Among them is Myriam (Claudia Tagbo), the head nurse on the ward, whose no nonsense approach to patient care softens considerably in Pierre’s case when his description of the discomfort he experiences at the hands of his haughty surgeon during daily rounds – he likens it to be being the frog on the dissection table in a lab – causes the seasoned healthy care provider no end of amusement.

As they begin to form a close and unexpected bond, Pierre’s previously combative attitude to the likes of Maëva (Mona Jabeur), a 14 year old patient who is always asking Pierre for the use of his laptop to talk to her friends on Facebook, and rent boy Camille (Swann Arlaud) who selflessly fished him out of the river, gives way to the kinds of friendships that change his life in ways he would never have seen coming in his once-closed off state.

He is even able to re-establish a friendship, and possibly something more, with Florence (Anne-Sophie Lapix), a celebrated international pianist with whom he once had an affair, as he begins to awaken to the fact that life may not quite be done with him yet.

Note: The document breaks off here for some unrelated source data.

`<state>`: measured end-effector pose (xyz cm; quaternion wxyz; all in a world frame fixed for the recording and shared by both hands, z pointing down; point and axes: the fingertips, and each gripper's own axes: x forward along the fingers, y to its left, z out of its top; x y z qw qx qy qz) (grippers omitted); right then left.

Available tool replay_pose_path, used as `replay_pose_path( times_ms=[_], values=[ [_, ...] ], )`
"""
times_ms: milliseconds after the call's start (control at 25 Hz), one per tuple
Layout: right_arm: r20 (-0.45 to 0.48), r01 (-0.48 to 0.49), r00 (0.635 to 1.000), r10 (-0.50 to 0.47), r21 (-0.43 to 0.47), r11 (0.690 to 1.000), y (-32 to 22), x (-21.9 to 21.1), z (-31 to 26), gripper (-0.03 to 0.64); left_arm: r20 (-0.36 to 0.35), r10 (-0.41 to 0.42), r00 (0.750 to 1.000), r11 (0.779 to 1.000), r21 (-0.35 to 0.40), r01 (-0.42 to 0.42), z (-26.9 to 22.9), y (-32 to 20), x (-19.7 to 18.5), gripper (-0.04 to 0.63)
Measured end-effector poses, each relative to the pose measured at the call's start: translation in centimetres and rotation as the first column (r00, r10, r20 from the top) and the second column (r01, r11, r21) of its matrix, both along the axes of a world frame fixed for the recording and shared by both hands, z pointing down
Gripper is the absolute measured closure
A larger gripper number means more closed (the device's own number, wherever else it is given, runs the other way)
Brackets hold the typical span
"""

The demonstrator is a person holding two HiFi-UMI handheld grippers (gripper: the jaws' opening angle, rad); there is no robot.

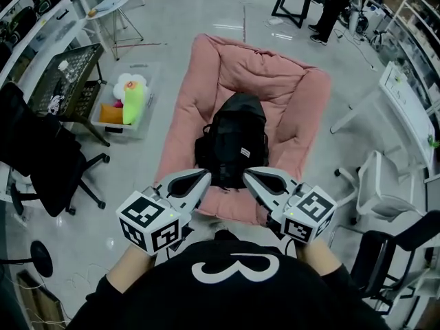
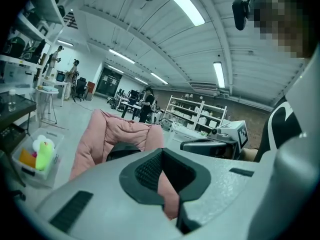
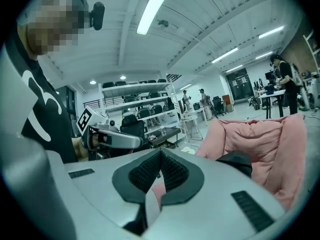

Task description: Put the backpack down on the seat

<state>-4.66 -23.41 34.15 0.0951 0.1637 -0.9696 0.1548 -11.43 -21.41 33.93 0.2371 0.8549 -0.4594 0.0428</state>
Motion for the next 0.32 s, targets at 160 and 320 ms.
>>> replay_pose_path(
  times_ms=[160, 320],
  values=[
    [-0.009, 0.013, 1.0, -0.013, -0.013, 1.0, -0.9, 0.2, 0.7, 0.612, 0.003, -0.011, 1.0, 1.0, -0.015, 0.011, 0.6, -0.8, 0.0, 0.589],
    [-0.006, 0.024, 1.0, -0.024, -0.018, 1.0, -1.9, 0.3, 0.9, 0.614, 0.004, -0.014, 1.0, 1.0, -0.024, 0.014, 0.9, -1.8, 0.3, 0.589]
  ],
)
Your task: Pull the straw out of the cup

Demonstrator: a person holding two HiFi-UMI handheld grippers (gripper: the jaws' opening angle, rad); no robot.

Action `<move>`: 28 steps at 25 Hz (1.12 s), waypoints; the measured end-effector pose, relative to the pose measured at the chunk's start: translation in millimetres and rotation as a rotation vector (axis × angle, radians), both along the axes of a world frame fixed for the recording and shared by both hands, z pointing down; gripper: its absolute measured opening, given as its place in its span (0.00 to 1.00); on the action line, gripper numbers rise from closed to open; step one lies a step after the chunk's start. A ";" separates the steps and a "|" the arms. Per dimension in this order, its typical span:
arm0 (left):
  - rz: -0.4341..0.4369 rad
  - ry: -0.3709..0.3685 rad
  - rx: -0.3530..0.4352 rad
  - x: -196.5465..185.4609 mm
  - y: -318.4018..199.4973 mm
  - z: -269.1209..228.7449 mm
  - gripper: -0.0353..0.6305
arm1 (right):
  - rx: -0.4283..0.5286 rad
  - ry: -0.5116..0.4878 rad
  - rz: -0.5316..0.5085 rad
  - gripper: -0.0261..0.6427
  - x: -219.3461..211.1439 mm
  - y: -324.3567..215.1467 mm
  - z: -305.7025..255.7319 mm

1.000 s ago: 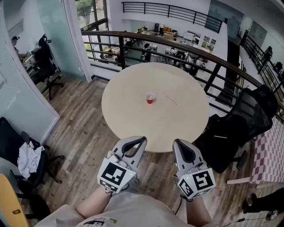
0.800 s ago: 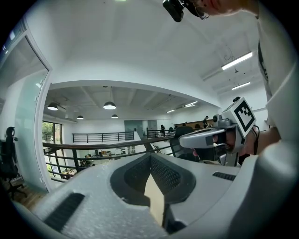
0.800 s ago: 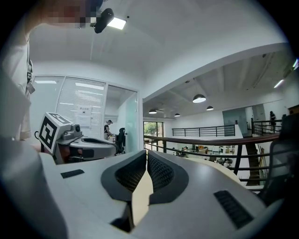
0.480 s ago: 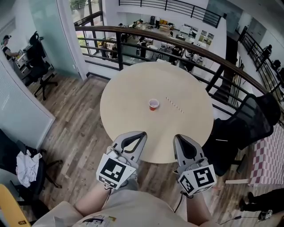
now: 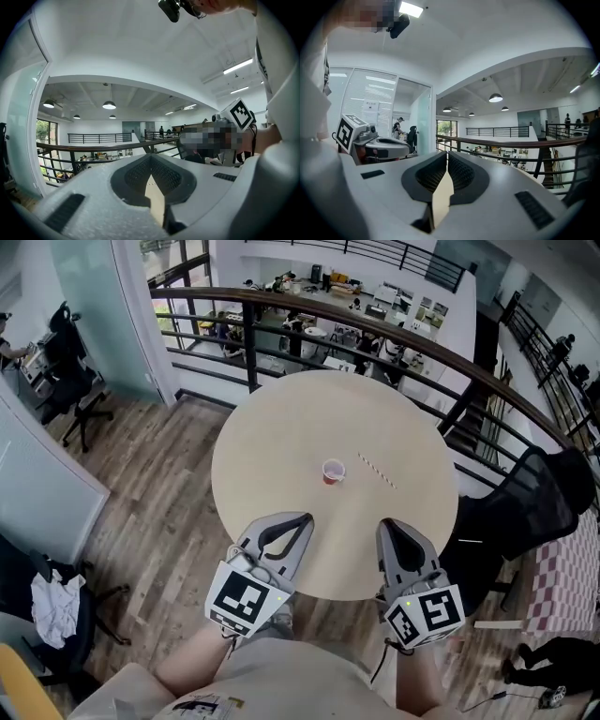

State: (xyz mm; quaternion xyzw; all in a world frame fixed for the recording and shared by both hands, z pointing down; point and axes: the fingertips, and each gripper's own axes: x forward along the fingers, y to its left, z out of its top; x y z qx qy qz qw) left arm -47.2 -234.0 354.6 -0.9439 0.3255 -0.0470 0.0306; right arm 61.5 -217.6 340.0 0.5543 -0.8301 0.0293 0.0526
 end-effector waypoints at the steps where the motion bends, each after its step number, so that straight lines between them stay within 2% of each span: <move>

What is most satisfying about Becker’s treatment of the adaptation of the book Bon rétablissement by Marie-Sabine Roger is that he never allows the movie to sink into the sort of cloyingly, all too emotionally sugary territory it could have entered in the hands of someone looking to simply make an out-and-out feelgood film.

Yes there are plenty of happy endings, of the Pollyanna/Anne of Green Gables kind, and things do end up a little too neatly and heartwarmingly for words, but Get Well Soon (‪Bon Rétablissement‬) never completely surrenders its rough, slightly caustic approach to the business of living, with a number of confrontational scenes scattered throughout as Pierre goes about the business of figuring out what form his new post-accident life will take.

 

Pierre, intensely grateful to Camille for saving his life, makes a few missteps in forging an ongoing fatherly relationship with Camille, a young man in need of some help after being rejected by his family for being gay, but eventually succeeds to the benefit of them both (image via YouTube)
Pierre, intensely grateful to Camille for saving his life, makes a few missteps in forging an ongoing fatherly relationship with Camille, a young man in need of some help after being rejected by his family for being gay, but eventually succeeds to the benefit of them both (image via YouTube)

 

Get Well Soon (‪Bon Rétablissement‬), is however a largely humourous film – Pierre’s wacky physiotherapist Thierry (Philippe Rebbot) is alone worth the price of admission – making fertile use of the French predilection for threading their comedy with the harsh realities of day to day life.

It has been observed by more than one person that true comedy comes from dark and uncomfortable places, something that is very much true of Becker’s latest piece, as it has been of films like My Afternoons with Marguerite and Conversations with My Gardner, all of which suffuse light gentle humour with the less palatable parts of being human such as mortality, loneliness, unsatisfying relationships and parlous financial states.

What makes this particular film such an enjoyable experience is that it recognises and promotes the fact that with the bad comes the good, that even in the bleakest of situations, and at first Pierre’s situation is as bleak as it gets, silver linings are lurking unseen.

The genius is that it never seeks to create the sense that these silver linings will come to fruition without any effort or bumps in the road; as Pierre discovers over the passage of four long weeks, if you consciously make a decision to embrace the good things life brings your way, you will likely be pleasantly, and possibly, even transformatively surprised by what results.